Università di Udine : Strategie possibili

Le strategie che le regioni prive di grandi centri metropolitani, come Friuli Venezia Giulia e Veneto, possono perseguire al fine di non venire scavalcate dal servizio dell’alta velocità ferroviaria saranno al centro della videoconferenza tra Università di Udine e Queensland University of Technology di Brisbane (Australia). L’occasione sarà la discussione della tesi di dottorato, svolta in co-tutela tra gli atenei di Udine e Brisbane, di Lara Brunello su “Alta velocità ferroviaria e accessibilità regionale : le strategie possibili”. L’appuntamento è per mercoledì 20 aprile alle 9 nella sala della Direzione amministrativa di palazzo Florio, in via Palladio 8 a Udine.

Laureata in Italia, Lara Brunello sta concludendo gli studi di dottorato di ricerca presso la Queensland University of Technology a Brisbane.

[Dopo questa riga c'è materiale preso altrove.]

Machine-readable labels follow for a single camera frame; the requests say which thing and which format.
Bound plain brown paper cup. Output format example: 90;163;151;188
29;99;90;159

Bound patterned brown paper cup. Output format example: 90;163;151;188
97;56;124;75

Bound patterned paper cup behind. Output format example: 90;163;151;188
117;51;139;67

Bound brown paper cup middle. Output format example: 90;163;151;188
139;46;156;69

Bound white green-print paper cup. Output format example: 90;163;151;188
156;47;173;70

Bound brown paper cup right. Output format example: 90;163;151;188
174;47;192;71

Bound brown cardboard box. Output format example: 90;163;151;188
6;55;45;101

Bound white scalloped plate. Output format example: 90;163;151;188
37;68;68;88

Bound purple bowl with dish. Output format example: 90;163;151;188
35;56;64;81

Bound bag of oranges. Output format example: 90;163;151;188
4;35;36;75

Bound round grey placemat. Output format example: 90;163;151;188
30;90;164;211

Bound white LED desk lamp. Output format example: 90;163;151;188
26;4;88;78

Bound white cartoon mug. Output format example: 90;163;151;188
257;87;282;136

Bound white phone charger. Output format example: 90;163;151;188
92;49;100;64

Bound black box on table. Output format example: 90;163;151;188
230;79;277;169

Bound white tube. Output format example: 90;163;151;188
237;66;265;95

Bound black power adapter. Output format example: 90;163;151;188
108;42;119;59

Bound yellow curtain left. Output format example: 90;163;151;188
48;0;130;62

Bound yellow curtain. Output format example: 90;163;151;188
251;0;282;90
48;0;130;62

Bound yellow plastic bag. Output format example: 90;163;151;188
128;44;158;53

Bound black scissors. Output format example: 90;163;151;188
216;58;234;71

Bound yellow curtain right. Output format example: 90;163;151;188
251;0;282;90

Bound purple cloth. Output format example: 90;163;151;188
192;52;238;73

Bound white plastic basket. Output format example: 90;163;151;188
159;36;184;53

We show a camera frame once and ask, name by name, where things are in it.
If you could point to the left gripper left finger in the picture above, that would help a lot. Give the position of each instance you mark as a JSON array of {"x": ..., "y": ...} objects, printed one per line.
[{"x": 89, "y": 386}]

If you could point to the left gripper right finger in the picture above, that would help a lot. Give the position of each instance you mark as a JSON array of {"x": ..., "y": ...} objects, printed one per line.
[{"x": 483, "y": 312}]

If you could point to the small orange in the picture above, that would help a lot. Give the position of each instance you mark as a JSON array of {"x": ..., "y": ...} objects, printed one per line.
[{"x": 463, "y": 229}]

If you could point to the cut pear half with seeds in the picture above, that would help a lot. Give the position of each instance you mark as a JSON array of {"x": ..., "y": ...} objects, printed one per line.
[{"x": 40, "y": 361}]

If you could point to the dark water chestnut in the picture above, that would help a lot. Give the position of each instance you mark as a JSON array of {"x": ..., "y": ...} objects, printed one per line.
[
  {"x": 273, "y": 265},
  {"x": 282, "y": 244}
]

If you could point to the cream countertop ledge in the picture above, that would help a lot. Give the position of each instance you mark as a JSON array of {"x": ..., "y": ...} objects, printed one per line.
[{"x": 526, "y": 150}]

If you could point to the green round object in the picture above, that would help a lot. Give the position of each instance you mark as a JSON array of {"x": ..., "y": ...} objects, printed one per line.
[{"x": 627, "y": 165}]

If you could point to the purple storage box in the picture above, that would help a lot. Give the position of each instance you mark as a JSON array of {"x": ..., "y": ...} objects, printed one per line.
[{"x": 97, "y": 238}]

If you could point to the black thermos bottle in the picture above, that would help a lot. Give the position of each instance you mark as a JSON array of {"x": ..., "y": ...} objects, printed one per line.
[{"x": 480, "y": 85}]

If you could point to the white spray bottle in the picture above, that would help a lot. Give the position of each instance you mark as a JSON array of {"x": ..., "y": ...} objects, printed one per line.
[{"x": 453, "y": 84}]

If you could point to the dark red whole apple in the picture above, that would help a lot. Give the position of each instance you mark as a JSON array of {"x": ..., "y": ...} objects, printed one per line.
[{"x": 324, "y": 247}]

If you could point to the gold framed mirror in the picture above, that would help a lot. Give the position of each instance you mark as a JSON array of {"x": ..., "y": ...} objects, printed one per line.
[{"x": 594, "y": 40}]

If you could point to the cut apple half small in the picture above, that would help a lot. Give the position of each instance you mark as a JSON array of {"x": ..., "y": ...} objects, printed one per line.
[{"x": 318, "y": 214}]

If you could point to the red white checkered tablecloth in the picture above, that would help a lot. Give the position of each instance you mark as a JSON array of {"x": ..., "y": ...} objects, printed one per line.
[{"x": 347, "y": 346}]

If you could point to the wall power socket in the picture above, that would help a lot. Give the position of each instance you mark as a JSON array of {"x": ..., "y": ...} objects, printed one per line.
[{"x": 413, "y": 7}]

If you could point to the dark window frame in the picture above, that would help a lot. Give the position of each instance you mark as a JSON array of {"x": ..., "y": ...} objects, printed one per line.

Per discutere la sua tesi ha scelto come supervisore esterno il professor Sandro Fabbro, docente di pianificazione urbanistica e territoriale del Dipartimento di ingegneria civile e architettura dell’Università di Udine. Tutor della tesi sono i docenti australiani Jonathan Bunker e Glen D’Este.

«La tesi – anticipa Sandro Fabbro dell’ateneo di Udine, supervisore esterno del dottorato australiano – affronta un tema di assoluto interesse strategico per le regioni del nordest del Paese. I sistemi ferroviari ad alta velocità, infatti, per offrire un servizio di alta qualità e guadagnare passeggeri, tendono a ottimizzare la loro produttività tramite l’aumento di velocità e il distanziamento delle stazioni». In questo modo, tuttavia, «soltanto i grandi centri metropolitani – sottolinea Fabbro – possono avvantaggiarsi dei benefici dell’alta velocità, mentre le regioni policentriche, come il Veneto, o con centri minori, come il Friuli Venezia Giulia, rischiano di utilizzare marginalmente o di non godere affatto dei benefici di questo servizio di trasporto».

Le regioni italiane del nordest sono state scelte quale caso studio di applicazione della ricerca. «Il metodo proposto – aggiunge Fabbro – è particolarmente significativo nel fornire strumenti aggiuntivi di valutazione dei vantaggi dello sviluppo delle reti di trasporto regionale in aree con limitata accessibilità alle reti ad alta velocità». Lo studio, in particolare, focalizza l’attenzione sulle possibili interfacce da realizzare tra le stazioni dell’alta velocità e le aree limitrofe a corridoi di alta velocità esistenti o programmati, «ossia – precisa Fabbro – sulle strategie alternative capaci di integrare la rete ad alta velocità con modelli operativi locali del traffico misto, basate sull’interoperabilità e sulla condivisione dell’infrastruttura».